At the National Colloquium on Demand Abolition last week in Boston, I was impressed by the solidarity of survivors of commercial sexual exploitation and their resolve to frame themselves as both experts and leaders of the movement to end sex trafficking. It's good to see a survivor like Rachel Lloyd given equal place with national attorneys general, commissioners of police and key legislators. Bravo to all involved.
The need for all sectors to work towards cultural and legislative change is unequivocal. What fascinates me is how hard it is for all the actors to agree on next steps:
• Should prostitution be legalized? (In my opinion, absolutely not, if we look at the record of Spain, Germany and The Netherlands.)
• Should we implement tougher laws that target the buyers? (This is more or less the Swedish model that I admire because it recognizes the rights of those who sell their bodies to be seen as victims)
• Should we write tougher laws that deter traffickers from making money off the bodies of victims? (We would really have to change the culture within the police and prosecutorial systems but obviously this is a good idea, unless you are part of the cycle of poverty that sees this industry as the only way to survive.)
• Are the buyers/traffickers evil or merely lost souls in need of help? (Many are survivors of a range of childhood trauma, but are we ready to focus on their needs and rights when girls, women and boys who are trafficked are still treated as criminals and second-class citizens by our prevailing culture?)
• Do we give more resources to provide for the needs of the trafficked or should fund the top-down solutions?
• How do we deal with the role of the Internet in abetting both trafficking and porn? Let free market economies rule or regulate fiercely?
And there you have the current state of play, more or less, in the movement to end sex trafficking in the USA. There's a long way to go to make significant change.
In making a documentary, 10,000 Men, about this fascinating world, I face additional challenges: how to show the true picture without further exploiting victims, without alienating my target audience (those who could be persuaded to re-think their ideas about purchasing sex) and working with co-operative telegenic characters to engage an audience.
So among other things I have to find that perfect victim. She is not Julia Roberts in Pretty Woman, a character who has done so much harm over the last 20 years that someone could write a dissertation about it. She is also not Liam Neeson's daughter in Taken, a most implausible story on many counts. She shouldn't be a drug addict or "throw away," either, because then audiences might not identify with her as "our daughter" or "our sister."
Here is my perfect victim: I met her in Las Vegas last month. She offered an undercover cop (who admittedly was looking for a transvestite at the time) $10 for a blowjob. He was unable to handcuff her because her left arm wouldn't go behind her back. After he succeeded in cuffing her hands in front, he took a fellow officer in the car for protection and they were escorted to the detention center by two other undercover cars, I watched as she stumbled into custody.
She was about 5' tall, 26 years old, had a pronounced limp, a partially shaved head and was 6 months pregnant. I learned she was also a drug addict, a stroke victim and has brain cancer.

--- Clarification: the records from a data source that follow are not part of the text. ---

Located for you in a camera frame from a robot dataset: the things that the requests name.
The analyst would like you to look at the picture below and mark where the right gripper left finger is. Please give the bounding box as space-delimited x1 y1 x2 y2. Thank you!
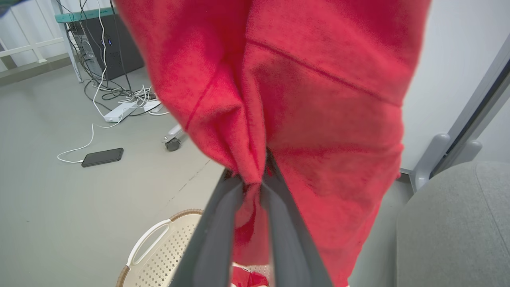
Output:
169 168 244 287

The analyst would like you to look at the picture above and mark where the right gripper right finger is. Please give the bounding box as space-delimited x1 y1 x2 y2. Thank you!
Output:
260 147 333 287

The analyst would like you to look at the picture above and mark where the red garment with white stripes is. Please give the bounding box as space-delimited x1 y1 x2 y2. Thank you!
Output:
114 0 432 287

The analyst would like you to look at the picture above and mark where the cream perforated laundry basket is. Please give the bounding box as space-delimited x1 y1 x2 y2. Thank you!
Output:
116 208 273 287

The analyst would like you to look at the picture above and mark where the black smartphone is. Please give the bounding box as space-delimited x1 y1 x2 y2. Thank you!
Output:
81 147 124 168

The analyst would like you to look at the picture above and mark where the white power strip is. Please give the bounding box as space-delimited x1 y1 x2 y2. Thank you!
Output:
104 102 138 122

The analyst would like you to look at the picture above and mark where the grey fabric sofa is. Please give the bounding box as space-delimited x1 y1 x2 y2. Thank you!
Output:
396 161 510 287

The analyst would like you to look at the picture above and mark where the black computer tower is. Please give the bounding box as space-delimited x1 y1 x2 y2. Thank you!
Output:
80 15 145 80

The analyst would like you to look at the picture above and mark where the narrow white partition board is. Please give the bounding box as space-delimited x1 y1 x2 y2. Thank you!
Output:
432 60 510 176

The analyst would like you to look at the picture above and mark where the teal-topped metal table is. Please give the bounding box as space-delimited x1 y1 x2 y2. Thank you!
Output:
55 7 118 84

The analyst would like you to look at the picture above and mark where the white railing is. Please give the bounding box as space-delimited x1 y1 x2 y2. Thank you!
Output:
0 0 70 72

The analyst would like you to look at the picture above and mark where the white phone charging cable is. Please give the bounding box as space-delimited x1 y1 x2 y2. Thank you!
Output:
57 92 132 164

She could be dead by now. She was trafficked as a 12-year-old and lived under pimp control until she was not worth controlling. No one saved her. In our system she is still a criminal. To me, she's a perfect victim, but I question who wants to watch her story? It is so grim few could stomach it. She is the ravaged face and body of the commercial sex industry in this country. Since I started working on this issue people have argued with me that those who sell their bodies are not victims at all. Really?